苏瑄蠕动着嘴唇,刚准备开口,又好像突然想起了什么,礼貌而疏远地笑了笑。
“还是不了,我最近很忙。”
看着对面人明显失落的神情,苏瑄越发后悔来这一趟。
明明什么都变了,她还执着地想看见什么呢。是想确认前男友对她旧情难忘,还是反复提醒自己早已物是人非的结局。
还要被老男人收拾一顿,真亏。
两个人都没有什么话说,气氛渐渐尴尬起来。俞文越轻咳一声,挑起了话头。
“小瑄,我......我三年前突然出国,其实是......”
“不用说了。”
苏瑄还是忍不住打断他。
“文越,我不怪你。今天来也是因为你走的太匆忙之前没能好好道别,既然大家现在都过得不错,那我们现在这样就好。”
苏瑄并没有直接地质问他,而是委婉地说“不怪你”,摆明着已经知道俞文越告别是为了什么。
也是,那年苏瑄的公司刚倒闭,家里就安排了她去相亲,对象竟然还是搞垮她妈妈公司的成辉集团董事。俞文越从大学开始一直和苏瑄在一起,这个节骨眼上招呼也不打地消失是因为什么实在是太好猜了。
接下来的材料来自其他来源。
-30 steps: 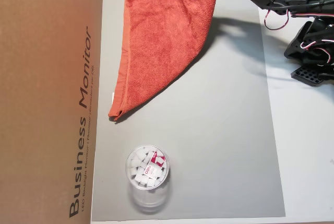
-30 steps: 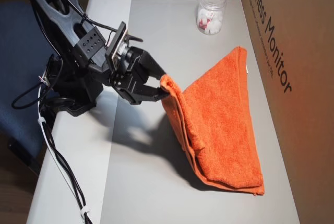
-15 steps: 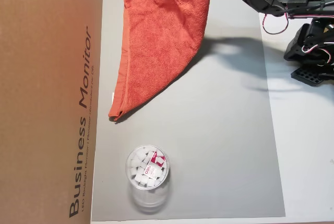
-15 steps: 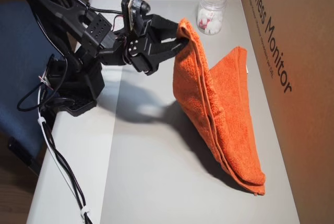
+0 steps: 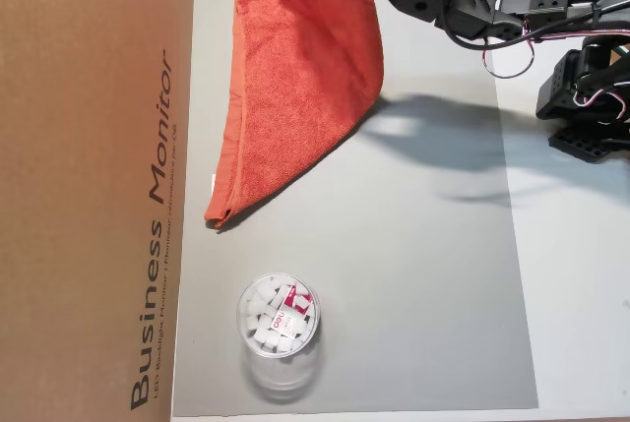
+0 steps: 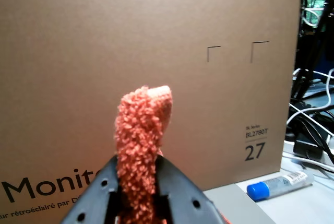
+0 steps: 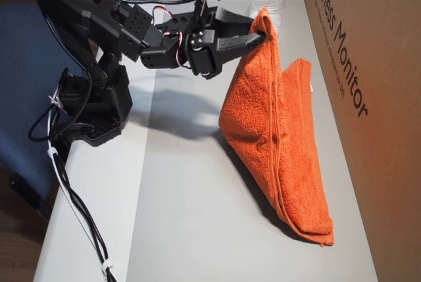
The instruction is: Fold the blanket.
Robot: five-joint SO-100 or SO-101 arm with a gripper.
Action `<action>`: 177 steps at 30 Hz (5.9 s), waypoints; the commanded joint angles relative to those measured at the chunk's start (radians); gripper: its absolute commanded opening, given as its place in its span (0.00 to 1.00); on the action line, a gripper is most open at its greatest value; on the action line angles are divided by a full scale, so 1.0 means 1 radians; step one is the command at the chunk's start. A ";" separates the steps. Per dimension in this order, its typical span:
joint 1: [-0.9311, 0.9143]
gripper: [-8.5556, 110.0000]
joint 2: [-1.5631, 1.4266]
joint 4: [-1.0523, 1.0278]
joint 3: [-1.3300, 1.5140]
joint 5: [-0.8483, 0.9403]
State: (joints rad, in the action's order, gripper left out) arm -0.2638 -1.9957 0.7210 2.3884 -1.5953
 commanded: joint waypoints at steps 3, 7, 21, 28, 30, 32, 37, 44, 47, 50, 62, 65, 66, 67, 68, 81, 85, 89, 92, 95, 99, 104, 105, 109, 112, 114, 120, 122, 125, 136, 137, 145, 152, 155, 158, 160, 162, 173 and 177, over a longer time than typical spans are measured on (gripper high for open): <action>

或是因为一张支票,或者是一份卓越的机会。总之苏瑄自以为相信的人在她最艰难的时候没能站在她身边。
“你妈妈就是太固执,把自己累得一身病。一个女人还那么要强,当年非得闹离婚,你看吧,现在公司也没了,图什么?”
“小瑄,爸爸跟你好好说,早点结婚生个小子多好,别老想着走你妈的老路。”
“成辉怎么了?成辉可是个大企业!要不是你妈弄的那个劳什子公司,咱家里早跟他们谈合作了,你看,这不合作就来了。”
“我跟你说你妈妈......”
苏瑄打断了他。妈妈过世后她不得不回到了那个令人窒息的“家”。在这里没有人对那个叫“江蕙宁”的女人有半点好话。她疲倦地代替母亲听了一圈亲戚这样那样的斥责,最多的还是那个男人。
苏瑄大抵也哭不出来,只是眼神空洞地应着。
她也曾许诺要撑起妈妈的事业,纵使那个戴着呼吸机也仍然气质不减的女人云淡风轻地跟她说:“小瑄啊,咱这公司垮了也就让它垮了吧,本来近几年也不景气,就让她陪着妈妈一起结束。硬让你干这个也为难你了,妈妈走后你自己再整一个属于你的公司,日后咱母女俩相见的时候还能比比谁做的大。”